ECLI:NL:CRVB:2005:AU1346
Centrale Raad van Beroep
- Eerste aanleg - enkelvoudig
- G.L.M.J. Stevens
- Rechtspraak.nl
Afwijzing erkenning als burgeroorlogsslachtoffer op basis van onvoldoende letsel
In deze zaak heeft de Centrale Raad van Beroep op 11 augustus 2005 uitspraak gedaan in het geschil tussen eiser, vertegenwoordigd door mr. J.C.M. van Berkel, en de Raadskamer WUBO van de Pensioen- en Uitkeringsraad. Eiser, geboren in 1935 in het voormalige Nederlands-Indië, had een aanvraag ingediend om erkend te worden als burgeroorlogsslachtoffer op basis van lichamelijke en psychische klachten die hij toeschrijft aan zijn ervaringen tijdens de Japanse bezetting en de daaropvolgende Bersiapperiode. De aanvraag werd afgewezen omdat niet voldaan was aan de wettelijke eis van lichamelijk en/of psychisch letsel dat leidt tot blijvende invaliditeit.
De Raad overwoog dat eiser weliswaar was getroffen door oorlogsgeweld, maar dat zijn psychische klachten, waaronder een lichte chronische posttraumatische stressstoornis, niet voldoende ernstig waren om als invaliditeit te worden aangemerkt. De Raad baseerde zijn oordeel op een medisch rapport van arts G.J. Laatsch, dat concludeerde dat de beperkingen van eiser in zijn dagelijks functioneren minimaal waren. Eiser bestreed de juistheid van deze beoordeling en voerde aan dat de medische advisering onzorgvuldig was en dat de beschikbare gegevens onjuist waren gewaardeerd.

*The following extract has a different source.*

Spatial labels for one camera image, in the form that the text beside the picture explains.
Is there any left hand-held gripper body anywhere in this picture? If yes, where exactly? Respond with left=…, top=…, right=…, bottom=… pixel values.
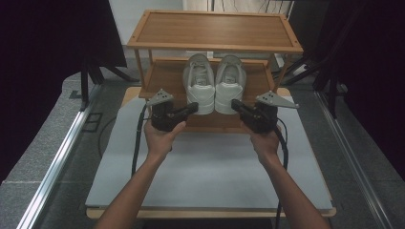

De Raad oordeelde dat het bestreden besluit, dat was voorbereid op basis van gedegen medisch advies, in rechte stand kon houden. De Raad vond geen aanleiding om te twijfelen aan de conclusies van de arts Laatsch en wees de argumenten van eiser af. De Raad besloot het beroep ongegrond te verklaren en kende geen proceskostenvergoeding toe, aangezien er geen termen aanwezig waren om dit te doen.